Records excerpted from a collection —

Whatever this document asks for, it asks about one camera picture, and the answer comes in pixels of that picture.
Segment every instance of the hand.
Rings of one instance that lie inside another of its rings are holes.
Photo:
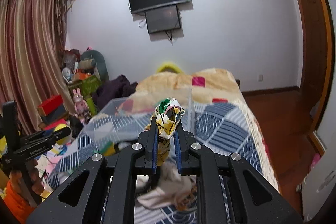
[[[34,166],[37,165],[37,160],[33,160]],[[12,185],[12,189],[17,192],[19,195],[21,195],[22,190],[20,187],[20,178],[22,178],[21,171],[18,170],[12,170],[9,174],[9,180]],[[39,177],[39,171],[37,168],[34,168],[33,171],[30,173],[30,178],[34,182],[31,189],[38,195],[42,194],[44,191],[44,187],[42,185],[42,180]]]

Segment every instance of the triangular cutout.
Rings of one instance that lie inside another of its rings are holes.
[[[272,200],[272,195],[257,181],[250,171],[243,171],[254,205],[259,206]]]
[[[77,206],[90,171],[83,171],[59,195],[58,200],[70,206]]]

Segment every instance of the plastic storage box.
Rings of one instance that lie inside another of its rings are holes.
[[[184,130],[194,133],[195,109],[191,89],[136,93],[113,99],[85,126],[85,132],[98,150],[106,148],[111,142],[136,140],[150,123],[155,107],[169,97],[175,98],[185,110],[181,119]]]

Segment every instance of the orange sleeve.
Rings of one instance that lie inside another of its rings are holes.
[[[34,208],[30,207],[28,202],[23,197],[13,190],[10,181],[7,183],[4,202],[21,224],[25,224],[26,219],[34,210]]]

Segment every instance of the silver screw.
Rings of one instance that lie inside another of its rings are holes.
[[[101,154],[95,153],[95,154],[92,155],[91,158],[92,158],[93,161],[100,161],[102,159],[102,157],[103,156]]]
[[[200,149],[202,148],[202,145],[201,145],[200,143],[193,143],[193,144],[191,145],[191,148],[192,148],[193,150],[200,150]]]
[[[132,148],[133,148],[134,150],[140,150],[140,149],[142,148],[142,144],[141,144],[141,143],[134,143],[134,144],[132,145]]]
[[[242,157],[241,157],[241,155],[238,154],[238,153],[233,153],[233,154],[231,155],[231,158],[232,158],[233,160],[240,160]]]

WHAT THE TASK REQUIRES —
Only the count is wanted. Find the lines of the records that include the word "every" and state how many.

RESULT FOR THIS EXERCISE —
5